Big budget action flick about a young man and woman in a Utopian society whose only purpose is to be as healthy and fit as possible before winning a lottery to go to a paradise called the Island, the last inhabitable place on the planet is for all practical purposes a remake of the low budget thriller Parts: The Clonus Horror, which had an identical premise and many of the same plot twists. Strangely, The Island supposedly isn't a remake of Clonus, which means a lawsuit is likely. I'm generally skeptical of plagiarism suits in Hollywood--everything has already been done and there aren't any truly original stories left to tell, but in the case of The Island the thievery of Clonus is so blatant that the people who claim this is an "original story" deserve whatever they get. How is it possible that The Island got approved and filmed and marketed and released without a single involved party noticing that their movie bore a troubling resemblance to another film that was previously released theatrically, shown on television (and ridiculed on MST3000) and even released on DVD? Didn't people who make 120 million dollar Hollywood B movies watch B movies themselves as kids? Well, somebody involved with the story and script for The Island clearly did, because the similarities between The Island and The Clonus Horror are too great to be a coincidence.

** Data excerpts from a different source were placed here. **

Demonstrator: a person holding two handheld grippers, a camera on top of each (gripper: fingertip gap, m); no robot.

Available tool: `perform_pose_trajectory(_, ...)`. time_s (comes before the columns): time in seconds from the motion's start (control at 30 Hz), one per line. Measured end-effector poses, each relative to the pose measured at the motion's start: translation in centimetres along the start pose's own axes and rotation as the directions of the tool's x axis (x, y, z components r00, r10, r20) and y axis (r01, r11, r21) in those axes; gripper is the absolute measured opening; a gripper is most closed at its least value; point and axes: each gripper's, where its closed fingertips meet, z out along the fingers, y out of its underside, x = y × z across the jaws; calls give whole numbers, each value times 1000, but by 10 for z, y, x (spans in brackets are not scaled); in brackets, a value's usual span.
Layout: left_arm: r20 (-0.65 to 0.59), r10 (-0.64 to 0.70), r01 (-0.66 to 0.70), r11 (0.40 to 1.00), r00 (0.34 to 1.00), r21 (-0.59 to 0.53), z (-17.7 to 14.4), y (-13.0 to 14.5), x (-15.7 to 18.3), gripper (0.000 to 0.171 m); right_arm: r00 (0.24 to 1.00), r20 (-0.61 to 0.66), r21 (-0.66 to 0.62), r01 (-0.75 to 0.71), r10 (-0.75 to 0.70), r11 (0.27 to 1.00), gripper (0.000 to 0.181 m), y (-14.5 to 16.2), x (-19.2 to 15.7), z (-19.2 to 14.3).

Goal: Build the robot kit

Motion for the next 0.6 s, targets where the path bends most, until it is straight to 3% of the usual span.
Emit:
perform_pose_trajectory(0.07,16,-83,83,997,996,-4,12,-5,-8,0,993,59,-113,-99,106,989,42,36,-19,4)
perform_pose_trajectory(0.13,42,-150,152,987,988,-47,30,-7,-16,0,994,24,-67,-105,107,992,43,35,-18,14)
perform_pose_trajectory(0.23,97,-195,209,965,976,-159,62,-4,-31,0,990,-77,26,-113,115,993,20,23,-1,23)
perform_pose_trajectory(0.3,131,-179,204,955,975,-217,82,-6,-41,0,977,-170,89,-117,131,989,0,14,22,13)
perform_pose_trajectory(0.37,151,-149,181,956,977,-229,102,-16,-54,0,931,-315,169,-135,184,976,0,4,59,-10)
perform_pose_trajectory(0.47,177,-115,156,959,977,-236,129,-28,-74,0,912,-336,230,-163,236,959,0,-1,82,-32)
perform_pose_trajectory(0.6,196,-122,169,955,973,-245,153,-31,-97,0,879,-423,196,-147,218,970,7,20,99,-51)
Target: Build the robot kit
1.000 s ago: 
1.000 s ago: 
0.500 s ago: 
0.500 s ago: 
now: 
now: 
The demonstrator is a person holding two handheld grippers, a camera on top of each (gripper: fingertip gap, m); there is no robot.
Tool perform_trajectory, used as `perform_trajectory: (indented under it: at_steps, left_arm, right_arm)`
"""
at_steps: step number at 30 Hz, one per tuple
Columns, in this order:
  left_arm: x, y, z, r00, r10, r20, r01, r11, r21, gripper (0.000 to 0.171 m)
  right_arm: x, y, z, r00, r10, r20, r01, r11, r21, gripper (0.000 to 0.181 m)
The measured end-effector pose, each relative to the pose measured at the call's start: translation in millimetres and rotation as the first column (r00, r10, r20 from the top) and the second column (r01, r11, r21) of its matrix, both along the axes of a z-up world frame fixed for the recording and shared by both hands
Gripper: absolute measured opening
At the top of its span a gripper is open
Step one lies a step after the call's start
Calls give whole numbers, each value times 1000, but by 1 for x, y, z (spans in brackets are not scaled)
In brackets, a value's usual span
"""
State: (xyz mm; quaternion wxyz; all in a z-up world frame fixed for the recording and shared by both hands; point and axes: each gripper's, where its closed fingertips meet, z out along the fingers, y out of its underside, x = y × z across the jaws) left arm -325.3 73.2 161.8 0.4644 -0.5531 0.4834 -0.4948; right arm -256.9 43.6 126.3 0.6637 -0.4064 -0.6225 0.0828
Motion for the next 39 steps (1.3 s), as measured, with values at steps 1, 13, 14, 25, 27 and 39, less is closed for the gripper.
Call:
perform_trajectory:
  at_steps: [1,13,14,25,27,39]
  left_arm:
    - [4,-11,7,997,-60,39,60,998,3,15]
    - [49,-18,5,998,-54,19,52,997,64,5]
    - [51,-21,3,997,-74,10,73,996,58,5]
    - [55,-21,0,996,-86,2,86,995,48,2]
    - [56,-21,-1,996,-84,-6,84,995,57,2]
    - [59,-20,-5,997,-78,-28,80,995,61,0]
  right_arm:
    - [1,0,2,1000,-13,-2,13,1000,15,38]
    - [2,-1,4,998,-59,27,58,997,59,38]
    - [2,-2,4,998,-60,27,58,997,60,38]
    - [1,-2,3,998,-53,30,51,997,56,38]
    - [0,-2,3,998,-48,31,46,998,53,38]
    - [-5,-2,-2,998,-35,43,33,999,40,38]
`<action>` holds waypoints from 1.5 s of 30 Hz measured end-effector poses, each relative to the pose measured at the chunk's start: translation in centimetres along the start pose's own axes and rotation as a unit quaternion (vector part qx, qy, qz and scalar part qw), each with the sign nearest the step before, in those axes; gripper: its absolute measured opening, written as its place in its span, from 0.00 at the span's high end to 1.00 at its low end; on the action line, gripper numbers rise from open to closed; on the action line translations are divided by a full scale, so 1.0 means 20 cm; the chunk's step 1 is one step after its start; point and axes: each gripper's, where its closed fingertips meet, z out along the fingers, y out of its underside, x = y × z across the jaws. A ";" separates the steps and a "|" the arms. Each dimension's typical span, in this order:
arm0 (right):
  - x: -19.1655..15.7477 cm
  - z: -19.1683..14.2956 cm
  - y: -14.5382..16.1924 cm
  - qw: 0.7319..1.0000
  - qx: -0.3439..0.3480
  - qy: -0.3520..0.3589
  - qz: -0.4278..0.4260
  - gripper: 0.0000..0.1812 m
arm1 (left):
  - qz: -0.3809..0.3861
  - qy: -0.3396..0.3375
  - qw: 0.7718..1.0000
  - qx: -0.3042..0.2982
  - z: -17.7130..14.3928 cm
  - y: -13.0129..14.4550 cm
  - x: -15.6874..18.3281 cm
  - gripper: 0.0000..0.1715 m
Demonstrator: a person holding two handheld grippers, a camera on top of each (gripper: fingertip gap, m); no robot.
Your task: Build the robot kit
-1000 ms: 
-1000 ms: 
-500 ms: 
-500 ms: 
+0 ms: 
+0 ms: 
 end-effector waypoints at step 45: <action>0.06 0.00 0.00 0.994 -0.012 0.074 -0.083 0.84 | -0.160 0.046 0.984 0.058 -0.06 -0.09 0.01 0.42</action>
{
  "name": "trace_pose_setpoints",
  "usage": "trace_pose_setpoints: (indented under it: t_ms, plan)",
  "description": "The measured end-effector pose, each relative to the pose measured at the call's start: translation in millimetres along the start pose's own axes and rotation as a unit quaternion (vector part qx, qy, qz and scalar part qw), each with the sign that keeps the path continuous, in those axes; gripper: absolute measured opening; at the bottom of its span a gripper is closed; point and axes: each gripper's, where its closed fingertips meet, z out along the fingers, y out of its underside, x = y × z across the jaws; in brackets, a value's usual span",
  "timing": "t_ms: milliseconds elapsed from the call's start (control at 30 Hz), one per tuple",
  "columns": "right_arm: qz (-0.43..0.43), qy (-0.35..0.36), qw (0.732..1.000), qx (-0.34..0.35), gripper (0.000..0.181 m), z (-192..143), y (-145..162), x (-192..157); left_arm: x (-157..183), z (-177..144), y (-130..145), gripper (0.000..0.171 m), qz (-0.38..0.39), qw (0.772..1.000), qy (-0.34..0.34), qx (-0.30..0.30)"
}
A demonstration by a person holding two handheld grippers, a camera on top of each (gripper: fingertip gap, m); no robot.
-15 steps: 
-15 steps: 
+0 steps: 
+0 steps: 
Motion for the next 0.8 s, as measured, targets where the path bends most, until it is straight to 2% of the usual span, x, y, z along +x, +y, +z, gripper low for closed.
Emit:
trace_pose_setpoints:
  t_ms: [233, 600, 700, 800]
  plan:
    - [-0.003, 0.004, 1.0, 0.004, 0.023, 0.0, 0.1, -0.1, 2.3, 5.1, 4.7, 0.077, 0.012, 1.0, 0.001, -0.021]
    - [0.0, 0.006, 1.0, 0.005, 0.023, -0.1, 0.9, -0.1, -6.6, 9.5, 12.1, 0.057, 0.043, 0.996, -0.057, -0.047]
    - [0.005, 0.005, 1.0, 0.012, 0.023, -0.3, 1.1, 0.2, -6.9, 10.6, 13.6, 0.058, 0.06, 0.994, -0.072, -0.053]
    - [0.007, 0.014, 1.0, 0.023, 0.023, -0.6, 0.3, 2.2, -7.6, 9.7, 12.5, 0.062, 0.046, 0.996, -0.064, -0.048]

Of course, that doesn't address whether The Island is actually any good. Clonus had a clever premise but lacked the budget and talent to pull it off. The Island has all the money and talent anyone could hope for, but as a movie it really isn't any better.
The problem is that while the premise is perfect for a provocative and intelligent thriller, the director is Michael Bay of Armageddon and Bad Boys 2 fame. Bay doesn't make intelligent or provocative thrillers. He makes mindless big-budget crap where stuff gets blown up. Lots and lots of stuff.
The Island starts off great, even if the early scenes feel like they've been largely lifted from the earlier film, but as soon as the action leaves the confines of the facility where the clones live and enters the outside world the action scenes kick in and the movie gets dopier and dopier, leading to a happy ending so cringe inducingly awful you just know Steven Spielberg had to have a hand in this somewhere. Who wants to bet that if Spielberg had produced or directed Armageddon Bruce Willis would have somehow gotten off the asteroid alive? Spielberg could never resist a tearful reunion between Willis and his daughter. The botched endings to Spielberg's War of the Worlds and Minority Report provide all the proof anyone could need. The ending for The Island isn't just bad, it's Spielberg bad, it's the kind of happy ending that ignores all of darker implications of what came before for superficially uplifting images that make little narrative sense and completely insult the intelligence of the audience.
In the case of The Island we have one character who spends the entire film causing mayhem and killing innocent people changing sides (that's going to make me forget all about the civilians and police he and his men killed in pursuit of the clones) while the clones themselves escape to freedom at the top of a mountain. End credits. Hurray. Everyone leaves happy. No wait, the cold-blooded mercenary looks at the clones escaping to freedom and smiles, suppressing a tear in his eye. Now everyone leaves happy. (Unless like me you leave nauseous).
Of course, none of the clones knows anything about the real world and it would be interesting to find out how the world reacts to the news of what was going on in the lab, particularly since the clones are all of people who are rich and influential, including the president. Would there be a scandal? Would the government cover everything up? Would the government hunt down the clones or leave them be? Would the clones try to find their sponsors or take over their sponsors lives since they are identical and have many of the same memories? There are so many interesting directions that The Island could have gone in, the fact that it ultimately turns into a mindless explosion fest is more disappointing than usual. Bad Boys 2 never really had the potential to be anything other than what it was, a mindless big-budget action comedy destined to make money but be forgotten as soon as it left theaters, but The Island could have been a classic. Instead it just feels like another Michael Bay movie.